Der Verordnungsgeber hätte seinen mutmaßlichen Willen mit der Umformulierung „Nummer 2390 nicht neben 2410 GOZ“ präzise und unmissverständlich Ausdruck verleihen können. Das ist aber nicht geschehen, sodass in dieser Situation der Wortlaut und die Regeln der GOZ und die zahnmedizinisch-fachlichen Fakten Vorrang haben. Die ZÄK-NR vertritt eine gegenteilige Auffassung: Durch Erhöhung der Punktzahl der Nr. 2410 GOZ (je Kanalaufbereitung) sei die weiter eingeschränkte Abrechnung der Nr. 2390 GOZ (Trepanation) bei Betrachtung des „Leistungskomplexes“ ausgeglichen (Komplexgebühr?).
Urteilslage
Die Berechnung der Nr. 2390 GOZ „Zahntrepanation“ neben der Nr. 2410 GOZ „Kanalaufbereitung“ ist angesichts der Urteilslage weiterhin vertretbar, da sie zahnmedizinisch-fachlich begründet und die Novellierungsbegründung des BMG fehlweisend ist. Die bekannten Urteile mit Zustimmung zur Nebeneinanderberechnung der Nummern 2390 und 4210 GOZ überwiegen deutlich. Das zurzeit wichtigste Urteil des LG Hamburg (30. August 2018, Az.: 323 O 16/15) besagt in Kurzfassung, dass Nr. 2390 GOZ lediglich „Kavumzugang“ ist und selbstständig berechnungsfähig in Bezug auf nachfolgende Leistungen.
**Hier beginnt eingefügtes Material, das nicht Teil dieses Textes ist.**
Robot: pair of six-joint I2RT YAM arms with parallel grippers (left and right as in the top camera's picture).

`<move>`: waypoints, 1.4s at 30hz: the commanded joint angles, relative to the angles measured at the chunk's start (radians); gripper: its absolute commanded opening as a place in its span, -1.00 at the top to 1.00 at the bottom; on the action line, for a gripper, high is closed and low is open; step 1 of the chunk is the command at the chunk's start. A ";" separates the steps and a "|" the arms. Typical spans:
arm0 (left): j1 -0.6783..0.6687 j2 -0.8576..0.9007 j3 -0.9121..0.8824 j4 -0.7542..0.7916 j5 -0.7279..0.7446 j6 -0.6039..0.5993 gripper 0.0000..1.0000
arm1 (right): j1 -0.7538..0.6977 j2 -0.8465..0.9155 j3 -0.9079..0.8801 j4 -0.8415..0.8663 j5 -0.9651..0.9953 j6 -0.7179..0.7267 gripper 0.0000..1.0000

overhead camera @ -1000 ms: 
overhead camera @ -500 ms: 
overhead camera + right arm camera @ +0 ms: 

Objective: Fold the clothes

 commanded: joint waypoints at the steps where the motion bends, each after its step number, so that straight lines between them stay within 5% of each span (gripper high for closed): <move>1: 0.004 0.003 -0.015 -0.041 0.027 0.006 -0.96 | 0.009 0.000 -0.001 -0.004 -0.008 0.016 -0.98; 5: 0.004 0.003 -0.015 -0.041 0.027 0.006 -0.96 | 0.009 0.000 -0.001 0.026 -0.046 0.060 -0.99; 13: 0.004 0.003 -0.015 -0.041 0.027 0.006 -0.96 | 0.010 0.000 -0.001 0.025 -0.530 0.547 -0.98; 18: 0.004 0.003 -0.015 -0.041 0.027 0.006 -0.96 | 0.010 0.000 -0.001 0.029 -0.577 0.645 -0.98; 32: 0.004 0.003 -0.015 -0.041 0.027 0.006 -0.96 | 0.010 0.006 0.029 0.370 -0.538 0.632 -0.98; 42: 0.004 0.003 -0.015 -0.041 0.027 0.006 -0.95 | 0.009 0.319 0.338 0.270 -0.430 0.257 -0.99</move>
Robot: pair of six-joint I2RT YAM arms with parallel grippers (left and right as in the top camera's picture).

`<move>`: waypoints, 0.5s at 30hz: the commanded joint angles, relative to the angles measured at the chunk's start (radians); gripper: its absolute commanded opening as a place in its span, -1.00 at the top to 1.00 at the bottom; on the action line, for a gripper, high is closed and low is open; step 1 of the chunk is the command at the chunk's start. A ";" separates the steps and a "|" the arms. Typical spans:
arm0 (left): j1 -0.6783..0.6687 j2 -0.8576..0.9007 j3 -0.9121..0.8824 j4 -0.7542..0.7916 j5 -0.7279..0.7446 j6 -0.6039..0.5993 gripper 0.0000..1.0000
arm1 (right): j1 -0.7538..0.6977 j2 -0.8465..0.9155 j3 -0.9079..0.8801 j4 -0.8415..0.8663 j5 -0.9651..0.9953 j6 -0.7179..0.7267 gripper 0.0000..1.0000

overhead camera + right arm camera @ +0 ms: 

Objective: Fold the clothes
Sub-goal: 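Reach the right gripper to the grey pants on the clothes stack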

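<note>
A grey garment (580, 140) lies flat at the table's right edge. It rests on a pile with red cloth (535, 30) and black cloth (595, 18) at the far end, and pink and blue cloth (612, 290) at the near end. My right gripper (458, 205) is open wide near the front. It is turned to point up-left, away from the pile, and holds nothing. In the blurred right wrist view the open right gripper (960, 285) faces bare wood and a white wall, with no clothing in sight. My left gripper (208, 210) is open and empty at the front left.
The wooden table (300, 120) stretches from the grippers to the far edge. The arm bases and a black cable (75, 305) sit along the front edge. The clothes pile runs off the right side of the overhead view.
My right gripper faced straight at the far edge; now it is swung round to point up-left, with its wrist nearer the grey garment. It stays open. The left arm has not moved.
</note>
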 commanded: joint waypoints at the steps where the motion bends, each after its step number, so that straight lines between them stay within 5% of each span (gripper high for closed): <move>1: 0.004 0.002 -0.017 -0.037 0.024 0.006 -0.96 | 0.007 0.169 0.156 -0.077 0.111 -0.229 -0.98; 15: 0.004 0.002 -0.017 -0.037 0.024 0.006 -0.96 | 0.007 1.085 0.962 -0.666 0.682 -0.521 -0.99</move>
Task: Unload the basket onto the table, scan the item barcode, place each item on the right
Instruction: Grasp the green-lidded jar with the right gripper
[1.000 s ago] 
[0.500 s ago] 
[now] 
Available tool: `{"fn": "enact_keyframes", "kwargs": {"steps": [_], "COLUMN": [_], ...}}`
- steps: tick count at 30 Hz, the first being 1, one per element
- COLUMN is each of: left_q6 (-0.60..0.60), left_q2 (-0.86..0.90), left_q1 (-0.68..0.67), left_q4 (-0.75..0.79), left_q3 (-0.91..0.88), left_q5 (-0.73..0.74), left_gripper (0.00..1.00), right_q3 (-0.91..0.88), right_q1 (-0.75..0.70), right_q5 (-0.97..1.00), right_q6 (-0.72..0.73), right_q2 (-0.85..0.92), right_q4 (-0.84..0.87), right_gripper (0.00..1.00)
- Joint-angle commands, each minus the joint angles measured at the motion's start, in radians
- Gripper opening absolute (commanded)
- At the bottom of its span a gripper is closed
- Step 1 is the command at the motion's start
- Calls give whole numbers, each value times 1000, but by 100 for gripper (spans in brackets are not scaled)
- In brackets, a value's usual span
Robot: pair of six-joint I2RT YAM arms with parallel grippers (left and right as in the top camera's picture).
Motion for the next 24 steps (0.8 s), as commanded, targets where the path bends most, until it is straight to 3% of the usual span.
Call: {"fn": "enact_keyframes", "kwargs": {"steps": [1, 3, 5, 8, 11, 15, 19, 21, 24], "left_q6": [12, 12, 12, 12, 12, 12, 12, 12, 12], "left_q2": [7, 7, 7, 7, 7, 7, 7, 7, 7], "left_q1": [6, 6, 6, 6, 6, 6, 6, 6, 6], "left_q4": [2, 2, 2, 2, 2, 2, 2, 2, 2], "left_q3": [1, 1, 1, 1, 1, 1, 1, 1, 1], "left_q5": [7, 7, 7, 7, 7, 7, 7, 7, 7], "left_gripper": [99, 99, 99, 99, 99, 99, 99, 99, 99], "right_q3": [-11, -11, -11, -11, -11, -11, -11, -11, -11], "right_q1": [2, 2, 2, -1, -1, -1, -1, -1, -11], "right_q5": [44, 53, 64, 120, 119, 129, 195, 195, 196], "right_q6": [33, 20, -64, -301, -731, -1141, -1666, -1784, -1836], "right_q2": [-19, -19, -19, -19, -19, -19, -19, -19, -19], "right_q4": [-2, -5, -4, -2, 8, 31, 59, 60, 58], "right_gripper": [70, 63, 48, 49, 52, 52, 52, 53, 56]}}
Fazit: Eine Trepanation ist nicht Bestandteil der Aufbereitung eines Wurzelkanals, denn eine „Durch-/Aufbohrung“ erfolgt von außen durch die Zahndecke und ist beendet, wenn die Pulpenhöhle, das Pulpenkavum darunter eröffnet ist. Frühestens ab diesem Zeitpunkt kann sich die selbstständige Leistung nach Nr. 2410 GOZ „Wurzelkanalaufbereitung“ anschließen, gegebenenfalls aber auch nicht, wenn der Kanal sich als definitiv nicht auffindbar oder nicht aufbereitbar herausstellt: An dieser Stelle ist eine diagnostische Entscheidung vor eventueller Kanalaufbereitung nötig. Typisches Kennzeichen einer „selbstständigen“ Trepanation ist gerade die Tatsache, dass nach erfolgter Trepanation keineswegs automatisch und immer Kanalaufbereitung (2410) folgen kann oder muss.